Southwest Airlines Flight 79 touched down at Las Vegas McCarran International Airport at 2:15 a.m. local time. Jessie and Garrett were first off the plane. They ran through the terminal and down the escalator, Jessie braking by an ATM at the exit and withdrawing her maximum daily limit of $800.

“Where did you get so much money?” asked Garrett.

Jessie stuffed the bills into her jeans. “Men are kind of sick. That’s all I’m going to say.”

Garrett held the phone to his ear. “There’s a voicemail from your mother. She says that we need to go to the police station. We can’t stay at DEF CON because we need to get away from the people who hurt your dad.”

“She’s just trying to scare us.”

“I thought that an informant shot him.” Garrett held out the phone. “You’d better listen.”

“I don’t want to.”

“Jess…”

“Garrett, I came here to get Rudeboy to help figure out who hacked into my mom’s phone.

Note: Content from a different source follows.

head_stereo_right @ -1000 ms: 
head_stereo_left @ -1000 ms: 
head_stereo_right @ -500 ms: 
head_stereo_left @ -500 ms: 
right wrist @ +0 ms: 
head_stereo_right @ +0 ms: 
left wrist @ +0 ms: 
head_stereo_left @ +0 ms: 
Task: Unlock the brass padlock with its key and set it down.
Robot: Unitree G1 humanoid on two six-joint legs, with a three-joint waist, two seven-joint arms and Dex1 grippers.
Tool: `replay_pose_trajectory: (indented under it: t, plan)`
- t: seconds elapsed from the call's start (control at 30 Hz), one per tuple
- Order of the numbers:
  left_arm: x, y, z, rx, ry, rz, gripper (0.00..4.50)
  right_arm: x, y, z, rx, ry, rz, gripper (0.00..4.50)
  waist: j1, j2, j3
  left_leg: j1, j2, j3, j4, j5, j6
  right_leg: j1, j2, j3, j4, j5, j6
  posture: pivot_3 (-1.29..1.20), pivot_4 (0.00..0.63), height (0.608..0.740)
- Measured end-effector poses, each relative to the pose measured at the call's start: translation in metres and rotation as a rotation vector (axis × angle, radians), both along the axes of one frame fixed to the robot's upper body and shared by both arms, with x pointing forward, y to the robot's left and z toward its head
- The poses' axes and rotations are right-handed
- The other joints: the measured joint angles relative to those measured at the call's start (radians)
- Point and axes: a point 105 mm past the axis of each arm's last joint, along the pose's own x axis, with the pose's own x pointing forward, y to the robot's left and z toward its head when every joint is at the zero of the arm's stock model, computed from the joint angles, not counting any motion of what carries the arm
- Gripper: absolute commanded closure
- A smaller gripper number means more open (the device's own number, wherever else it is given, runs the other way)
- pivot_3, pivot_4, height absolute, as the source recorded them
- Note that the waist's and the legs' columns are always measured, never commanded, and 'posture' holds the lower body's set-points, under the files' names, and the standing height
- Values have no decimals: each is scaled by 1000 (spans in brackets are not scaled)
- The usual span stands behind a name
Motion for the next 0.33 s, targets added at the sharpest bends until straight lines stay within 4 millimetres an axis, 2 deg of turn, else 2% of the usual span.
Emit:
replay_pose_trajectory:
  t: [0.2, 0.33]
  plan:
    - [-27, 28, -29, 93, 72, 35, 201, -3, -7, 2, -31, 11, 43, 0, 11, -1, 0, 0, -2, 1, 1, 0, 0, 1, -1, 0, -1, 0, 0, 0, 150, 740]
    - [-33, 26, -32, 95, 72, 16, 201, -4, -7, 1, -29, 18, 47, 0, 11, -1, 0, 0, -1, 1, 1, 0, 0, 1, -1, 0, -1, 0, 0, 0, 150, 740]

What part of that did you miss?”

“The part that says we might be in danger.”

“You sure don’t look like a wuss, Abercrombie.”

“What?” protested Garrett. “Who’s Abercrombie?”

Jessie walked outside and made her way to the head of the taxi line. “So you told your parents?”

“Are you kidding?” said Garrett. “My parents would have called out the National Guard by now if I wasn’t home. My mom waits up by the door to make sure I walk in before midnight. I’m not joking. By the door. I may be disobedient, but I’m not cruel.” Garrett caught himself. “Oh, sorry. I didn’t mean it that way.”

Jessie had never thought of herself as cruel. “My mom’s just freaking out because I didn’t tell her where I’ve gone. Once we get to DEF
CON, if you see any guys in dark shirts and sunglasses looking at us strangely, let me know and we’ll get out of there.”

Garrett cued up the voicemail. “Just listen to her.”

“I don’t want to.”

“It’s your mother. She loves you.”

Jessie grabbed the phone out of his hand and deleted the message. “My mom thinks I’m a freak. She can’t stand that I don’t wear tight blue jeans or put on makeup or straighten my hair and that I hate Taylor Swift and that I’m fat and I don’t like to run or go to the gym. Okay? She may care for me. And yes, I know that she’s worried. But she doesn’t love me. Not really. My dad loved me. That’s why I’m here. You want to go, go. I’m staying.” She climbed into a minivan with an advertisement for a strip club on top. “What are you looking at?” she said.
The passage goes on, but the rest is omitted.